'Takeaway' licensing hints at trend
EmptyHONG KONG -- The licensing of popular British format "Saturday Night Takeaway," by U.K.-based Granada International to Hunan Television in China on Tuesday, signals a trend in which Chinese content providers are pushing for foreign advertising dollars, Granada's Asia regional director told The Hollywood Reporter on Wednesday.
"In order to attract international advertisers, Chinese broadcasters want to put their money into something that is a known quantity, not an unknown local format. If advertisers can see it's been successful overseas then they're more likely to be interested," said James Ross, Granada's Asia regional director.
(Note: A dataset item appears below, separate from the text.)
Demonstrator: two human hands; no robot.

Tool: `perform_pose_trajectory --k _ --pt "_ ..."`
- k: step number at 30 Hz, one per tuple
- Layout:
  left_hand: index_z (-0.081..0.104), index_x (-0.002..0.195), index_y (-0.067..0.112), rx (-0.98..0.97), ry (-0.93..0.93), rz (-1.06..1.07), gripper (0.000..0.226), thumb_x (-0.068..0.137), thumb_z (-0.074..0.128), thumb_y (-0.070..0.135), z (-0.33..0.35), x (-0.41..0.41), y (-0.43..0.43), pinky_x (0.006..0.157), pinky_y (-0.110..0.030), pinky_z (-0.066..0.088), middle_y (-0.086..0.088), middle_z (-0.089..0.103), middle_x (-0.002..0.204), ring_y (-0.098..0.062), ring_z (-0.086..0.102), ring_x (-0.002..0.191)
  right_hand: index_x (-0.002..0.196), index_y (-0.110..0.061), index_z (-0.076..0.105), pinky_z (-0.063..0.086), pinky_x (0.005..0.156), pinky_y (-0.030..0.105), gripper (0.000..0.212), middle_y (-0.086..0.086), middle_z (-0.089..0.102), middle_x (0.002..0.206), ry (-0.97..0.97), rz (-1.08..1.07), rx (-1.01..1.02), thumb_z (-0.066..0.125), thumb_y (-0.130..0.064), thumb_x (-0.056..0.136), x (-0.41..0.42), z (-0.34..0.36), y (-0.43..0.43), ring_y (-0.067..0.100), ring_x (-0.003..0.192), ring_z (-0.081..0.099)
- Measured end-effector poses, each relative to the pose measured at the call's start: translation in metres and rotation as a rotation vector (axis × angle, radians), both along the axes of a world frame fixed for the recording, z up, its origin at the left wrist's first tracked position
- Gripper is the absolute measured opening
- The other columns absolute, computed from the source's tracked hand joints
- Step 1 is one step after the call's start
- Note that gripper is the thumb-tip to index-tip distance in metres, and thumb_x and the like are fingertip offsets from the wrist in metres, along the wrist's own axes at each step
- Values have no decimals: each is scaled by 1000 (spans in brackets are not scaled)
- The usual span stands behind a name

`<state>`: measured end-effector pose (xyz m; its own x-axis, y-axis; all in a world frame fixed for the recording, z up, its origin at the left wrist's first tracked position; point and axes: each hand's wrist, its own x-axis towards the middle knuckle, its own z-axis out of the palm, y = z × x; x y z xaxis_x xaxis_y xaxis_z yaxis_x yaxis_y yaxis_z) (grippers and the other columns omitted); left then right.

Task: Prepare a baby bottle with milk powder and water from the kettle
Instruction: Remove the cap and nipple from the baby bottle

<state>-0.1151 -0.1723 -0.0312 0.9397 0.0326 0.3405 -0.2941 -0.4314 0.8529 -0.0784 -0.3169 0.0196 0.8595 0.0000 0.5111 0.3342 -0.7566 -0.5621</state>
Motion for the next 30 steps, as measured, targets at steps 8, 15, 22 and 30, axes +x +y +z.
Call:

Fortune 500 company Procter & Gamble, one of China's biggest buyers of television ads, had their commercials screened during the previous HNTV hit show "Super Girl Voice."
It is not always an easy task selling formats to China, according to Ross. Granada and HNTV negotiated the "Saturday Night" deal for a year.
The licensing of reality show "The Apprentice" in China in September 2006, brokered by Creative Artists Agency, was hailed as the first reality show to be licensed to China from North American producers (HR 11/22). However, it has yet to make it to air.
"The big issue for format licensing in China continues to be a regulatory issue because they clamped down on doing talent shows and also clamped down on the phone voting via SMS. That had a big impact," Ross said.
He added that India and Indonesia are the hottest format markets, with Singapore, Hong Kong and Malaysia bringing up the rear, and Taiwan and Korea still copying other's ideas.
"The China format market is of growing importance. Only a few years ago they were taking other peoples formats and paying nothing for them. The turn around in the last few years is interesting because now they're willing to pay for format," Ross said.
"I think it's because the TV market is increasingly competitive in China," he added. "There are hundreds of channels and people need good ideas to get more viewers, so it's no good getting something that someone down the road. Broadcasters need to look further afield to get good ideas."